Action item » The data below holds a line containing "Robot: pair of" and a line containing "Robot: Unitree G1"; please quote exactly those two lines and every line between them, and nothing else.
++++ Data to process
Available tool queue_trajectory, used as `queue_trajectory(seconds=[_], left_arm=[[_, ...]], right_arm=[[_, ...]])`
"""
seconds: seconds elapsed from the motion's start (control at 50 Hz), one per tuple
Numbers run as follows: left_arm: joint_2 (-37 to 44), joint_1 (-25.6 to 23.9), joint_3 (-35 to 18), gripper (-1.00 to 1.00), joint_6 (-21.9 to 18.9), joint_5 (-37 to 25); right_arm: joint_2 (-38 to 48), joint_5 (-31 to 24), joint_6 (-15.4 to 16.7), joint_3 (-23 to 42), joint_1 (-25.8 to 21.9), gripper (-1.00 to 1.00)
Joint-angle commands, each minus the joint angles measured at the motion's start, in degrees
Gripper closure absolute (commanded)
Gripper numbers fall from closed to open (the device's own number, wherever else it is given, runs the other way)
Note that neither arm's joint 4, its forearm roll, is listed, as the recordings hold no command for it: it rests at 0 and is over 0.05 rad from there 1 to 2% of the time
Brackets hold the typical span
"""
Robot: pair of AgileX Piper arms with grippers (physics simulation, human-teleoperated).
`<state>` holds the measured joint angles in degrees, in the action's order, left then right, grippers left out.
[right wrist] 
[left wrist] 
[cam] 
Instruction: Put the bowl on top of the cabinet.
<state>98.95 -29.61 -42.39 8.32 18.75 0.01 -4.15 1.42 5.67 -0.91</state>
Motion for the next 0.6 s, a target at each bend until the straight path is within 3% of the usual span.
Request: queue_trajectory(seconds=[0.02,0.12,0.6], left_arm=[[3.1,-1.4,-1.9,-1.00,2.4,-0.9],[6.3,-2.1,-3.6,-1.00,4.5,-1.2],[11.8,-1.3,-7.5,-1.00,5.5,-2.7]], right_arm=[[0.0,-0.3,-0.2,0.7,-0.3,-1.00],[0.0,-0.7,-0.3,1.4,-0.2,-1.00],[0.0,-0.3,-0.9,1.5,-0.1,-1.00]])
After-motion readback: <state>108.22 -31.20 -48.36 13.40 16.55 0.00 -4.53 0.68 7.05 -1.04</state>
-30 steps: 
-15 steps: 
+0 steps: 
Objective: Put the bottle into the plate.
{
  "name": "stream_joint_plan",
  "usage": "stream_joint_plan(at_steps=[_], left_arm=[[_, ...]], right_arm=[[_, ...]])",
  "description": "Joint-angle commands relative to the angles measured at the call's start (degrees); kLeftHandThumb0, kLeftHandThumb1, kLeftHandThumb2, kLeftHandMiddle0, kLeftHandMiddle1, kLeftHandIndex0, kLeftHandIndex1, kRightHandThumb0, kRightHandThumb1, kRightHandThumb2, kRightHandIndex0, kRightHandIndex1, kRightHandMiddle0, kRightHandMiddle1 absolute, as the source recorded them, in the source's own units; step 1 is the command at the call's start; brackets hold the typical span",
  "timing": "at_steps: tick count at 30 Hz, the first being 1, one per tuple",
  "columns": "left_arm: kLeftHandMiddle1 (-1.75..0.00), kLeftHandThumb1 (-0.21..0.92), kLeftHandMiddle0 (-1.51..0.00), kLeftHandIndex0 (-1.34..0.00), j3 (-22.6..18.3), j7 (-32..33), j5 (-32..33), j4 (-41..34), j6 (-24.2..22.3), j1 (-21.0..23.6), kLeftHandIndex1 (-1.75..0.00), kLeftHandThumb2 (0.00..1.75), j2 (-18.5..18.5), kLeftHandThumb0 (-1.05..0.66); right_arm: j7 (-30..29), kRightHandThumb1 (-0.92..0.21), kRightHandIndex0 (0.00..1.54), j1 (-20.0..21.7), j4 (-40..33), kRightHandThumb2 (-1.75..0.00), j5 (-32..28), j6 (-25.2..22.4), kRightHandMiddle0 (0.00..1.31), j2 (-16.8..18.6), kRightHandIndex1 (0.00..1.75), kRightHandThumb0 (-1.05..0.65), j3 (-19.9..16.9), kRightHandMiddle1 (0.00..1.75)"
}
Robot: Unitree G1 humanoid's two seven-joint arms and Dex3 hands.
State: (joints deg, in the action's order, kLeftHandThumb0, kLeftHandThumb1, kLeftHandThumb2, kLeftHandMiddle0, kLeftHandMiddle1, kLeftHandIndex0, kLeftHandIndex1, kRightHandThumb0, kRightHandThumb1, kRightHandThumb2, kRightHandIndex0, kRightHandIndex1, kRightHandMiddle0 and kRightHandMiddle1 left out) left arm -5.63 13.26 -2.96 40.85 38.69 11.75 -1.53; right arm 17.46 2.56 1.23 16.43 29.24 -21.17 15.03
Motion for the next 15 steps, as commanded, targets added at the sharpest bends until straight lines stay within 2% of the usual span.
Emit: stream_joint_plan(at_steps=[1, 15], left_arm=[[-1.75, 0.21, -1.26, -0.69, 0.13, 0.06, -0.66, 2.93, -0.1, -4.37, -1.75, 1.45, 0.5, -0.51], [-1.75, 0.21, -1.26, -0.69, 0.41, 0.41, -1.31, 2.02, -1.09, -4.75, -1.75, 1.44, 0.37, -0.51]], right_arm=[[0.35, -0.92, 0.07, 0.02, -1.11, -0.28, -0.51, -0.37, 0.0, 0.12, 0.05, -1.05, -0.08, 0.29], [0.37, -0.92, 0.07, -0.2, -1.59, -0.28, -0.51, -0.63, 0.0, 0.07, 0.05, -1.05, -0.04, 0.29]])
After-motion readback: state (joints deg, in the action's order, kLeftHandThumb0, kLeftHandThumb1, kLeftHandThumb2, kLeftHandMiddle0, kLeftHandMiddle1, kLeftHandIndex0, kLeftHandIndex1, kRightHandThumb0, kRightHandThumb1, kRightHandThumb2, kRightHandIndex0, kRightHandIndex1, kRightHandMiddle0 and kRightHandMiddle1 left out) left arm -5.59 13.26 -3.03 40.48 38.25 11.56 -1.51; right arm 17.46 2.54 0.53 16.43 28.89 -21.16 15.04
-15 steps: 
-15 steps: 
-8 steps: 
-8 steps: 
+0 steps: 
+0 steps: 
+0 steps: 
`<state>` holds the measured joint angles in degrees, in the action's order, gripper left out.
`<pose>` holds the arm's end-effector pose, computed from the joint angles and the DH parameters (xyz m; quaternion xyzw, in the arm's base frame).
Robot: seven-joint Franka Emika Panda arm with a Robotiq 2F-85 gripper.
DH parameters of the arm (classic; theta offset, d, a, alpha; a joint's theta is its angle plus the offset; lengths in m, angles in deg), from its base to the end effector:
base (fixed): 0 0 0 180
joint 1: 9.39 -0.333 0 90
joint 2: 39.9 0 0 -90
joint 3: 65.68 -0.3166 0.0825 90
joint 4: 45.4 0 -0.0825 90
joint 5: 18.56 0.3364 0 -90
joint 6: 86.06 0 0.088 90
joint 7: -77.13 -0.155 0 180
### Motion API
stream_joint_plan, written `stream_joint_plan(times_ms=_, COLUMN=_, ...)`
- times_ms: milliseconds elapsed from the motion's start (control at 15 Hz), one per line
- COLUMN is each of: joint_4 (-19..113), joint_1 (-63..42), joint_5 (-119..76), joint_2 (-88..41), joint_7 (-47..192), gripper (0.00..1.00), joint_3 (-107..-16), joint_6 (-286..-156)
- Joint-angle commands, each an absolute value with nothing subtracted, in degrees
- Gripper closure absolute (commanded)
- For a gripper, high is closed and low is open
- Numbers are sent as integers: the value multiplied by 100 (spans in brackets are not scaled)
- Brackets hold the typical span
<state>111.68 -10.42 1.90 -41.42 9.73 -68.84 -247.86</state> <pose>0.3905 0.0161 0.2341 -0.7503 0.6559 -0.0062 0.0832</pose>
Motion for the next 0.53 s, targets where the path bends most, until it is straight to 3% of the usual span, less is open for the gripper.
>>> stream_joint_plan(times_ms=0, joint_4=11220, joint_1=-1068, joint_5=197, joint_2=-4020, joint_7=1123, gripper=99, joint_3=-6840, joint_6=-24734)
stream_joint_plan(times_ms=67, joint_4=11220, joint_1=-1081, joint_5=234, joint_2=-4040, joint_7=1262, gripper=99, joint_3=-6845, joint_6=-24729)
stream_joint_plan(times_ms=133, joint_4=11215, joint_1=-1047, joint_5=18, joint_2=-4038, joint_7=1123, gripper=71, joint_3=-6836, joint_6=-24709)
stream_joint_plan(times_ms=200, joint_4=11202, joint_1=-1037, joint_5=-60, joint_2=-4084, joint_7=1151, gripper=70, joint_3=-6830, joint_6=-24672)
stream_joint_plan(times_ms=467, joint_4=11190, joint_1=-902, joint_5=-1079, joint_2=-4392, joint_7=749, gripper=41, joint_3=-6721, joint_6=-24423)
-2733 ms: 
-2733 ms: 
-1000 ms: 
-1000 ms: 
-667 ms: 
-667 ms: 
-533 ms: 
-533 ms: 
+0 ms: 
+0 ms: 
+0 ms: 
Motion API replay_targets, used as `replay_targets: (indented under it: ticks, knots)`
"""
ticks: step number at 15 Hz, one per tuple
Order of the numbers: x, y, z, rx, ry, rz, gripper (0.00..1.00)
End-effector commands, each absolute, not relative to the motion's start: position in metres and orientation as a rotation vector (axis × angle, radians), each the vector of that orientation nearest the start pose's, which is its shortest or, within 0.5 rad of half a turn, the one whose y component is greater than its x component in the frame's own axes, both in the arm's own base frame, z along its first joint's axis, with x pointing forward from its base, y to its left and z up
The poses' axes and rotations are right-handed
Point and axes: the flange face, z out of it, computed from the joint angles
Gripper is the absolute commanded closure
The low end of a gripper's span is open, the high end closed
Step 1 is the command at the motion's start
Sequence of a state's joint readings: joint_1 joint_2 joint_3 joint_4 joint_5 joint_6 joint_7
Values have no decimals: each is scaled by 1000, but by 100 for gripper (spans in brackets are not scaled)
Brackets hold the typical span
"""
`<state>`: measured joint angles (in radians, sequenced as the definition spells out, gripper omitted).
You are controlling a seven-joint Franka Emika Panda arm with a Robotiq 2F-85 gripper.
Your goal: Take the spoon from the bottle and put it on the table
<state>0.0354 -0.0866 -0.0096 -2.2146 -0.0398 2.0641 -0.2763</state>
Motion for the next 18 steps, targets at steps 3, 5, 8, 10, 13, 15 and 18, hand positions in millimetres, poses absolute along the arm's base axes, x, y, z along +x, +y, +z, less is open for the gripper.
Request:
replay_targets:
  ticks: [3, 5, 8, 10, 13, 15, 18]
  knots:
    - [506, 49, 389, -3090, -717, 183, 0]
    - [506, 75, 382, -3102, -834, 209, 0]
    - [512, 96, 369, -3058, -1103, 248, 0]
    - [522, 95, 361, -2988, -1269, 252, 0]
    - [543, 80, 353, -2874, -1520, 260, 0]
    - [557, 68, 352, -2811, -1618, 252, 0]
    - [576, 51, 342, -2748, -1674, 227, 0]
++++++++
Task response »
Robot: pair of AgileX Piper arms with grippers (physics simulation, human-teleoperated).
`<state>` holds the measured joint angles in degrees, in the action's order, left then right, grippers left out.
[right wrist] 
[left wrist] 
[cam] 
Instruction: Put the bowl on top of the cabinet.
<state>98.95 -29.61 -42.39 8.32 18.75 0.01 -4.15 1.42 5.67 -0.91</state>
Motion for the next 0.6 s, a target at each bend until the straight path is within 3% of the usual span.
Request: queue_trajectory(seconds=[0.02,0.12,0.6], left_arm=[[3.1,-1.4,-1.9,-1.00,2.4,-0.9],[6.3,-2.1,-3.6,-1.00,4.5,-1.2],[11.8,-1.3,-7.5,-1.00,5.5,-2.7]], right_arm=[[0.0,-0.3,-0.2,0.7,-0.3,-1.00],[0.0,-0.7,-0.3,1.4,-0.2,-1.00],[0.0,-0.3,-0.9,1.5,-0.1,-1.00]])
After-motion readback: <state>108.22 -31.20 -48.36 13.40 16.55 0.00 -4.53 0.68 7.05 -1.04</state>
-30 steps: 
-15 steps: 
+0 steps: 
Objective: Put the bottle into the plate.
{
  "name": "stream_joint_plan",
  "usage": "stream_joint_plan(at_steps=[_], left_arm=[[_, ...]], right_arm=[[_, ...]])",
  "description": "Joint-angle commands relative to the angles measured at the call's start (degrees); kLeftHandThumb0, kLeftHandThumb1, kLeftHandThumb2, kLeftHandMiddle0, kLeftHandMiddle1, kLeftHandIndex0, kLeftHandIndex1, kRightHandThumb0, kRightHandThumb1, kRightHandThumb2, kRightHandIndex0, kRightHandIndex1, kRightHandMiddle0, kRightHandMiddle1 absolute, as the source recorded them, in the source's own units; step 1 is the command at the call's start; brackets hold the typical span",
  "timing": "at_steps: tick count at 30 Hz, the first being 1, one per tuple",
  "columns": "left_arm: kLeftHandMiddle1 (-1.75..0.00), kLeftHandThumb1 (-0.21..0.92), kLeftHandMiddle0 (-1.51..0.00), kLeftHandIndex0 (-1.34..0.00), j3 (-22.6..18.3), j7 (-32..33), j5 (-32..33), j4 (-41..34), j6 (-24.2..22.3), j1 (-21.0..23.6), kLeftHandIndex1 (-1.75..0.00), kLeftHandThumb2 (0.00..1.75), j2 (-18.5..18.5), kLeftHandThumb0 (-1.05..0.66); right_arm: j7 (-30..29), kRightHandThumb1 (-0.92..0.21), kRightHandIndex0 (0.00..1.54), j1 (-20.0..21.7), j4 (-40..33), kRightHandThumb2 (-1.75..0.00), j5 (-32..28), j6 (-25.2..22.4), kRightHandMiddle0 (0.00..1.31), j2 (-16.8..18.6), kRightHandIndex1 (0.00..1.75), kRightHandThumb0 (-1.05..0.65), j3 (-19.9..16.9), kRightHandMiddle1 (0.00..1.75)"
}
Robot: Unitree G1 humanoid's two seven-joint arms and Dex3 hands.

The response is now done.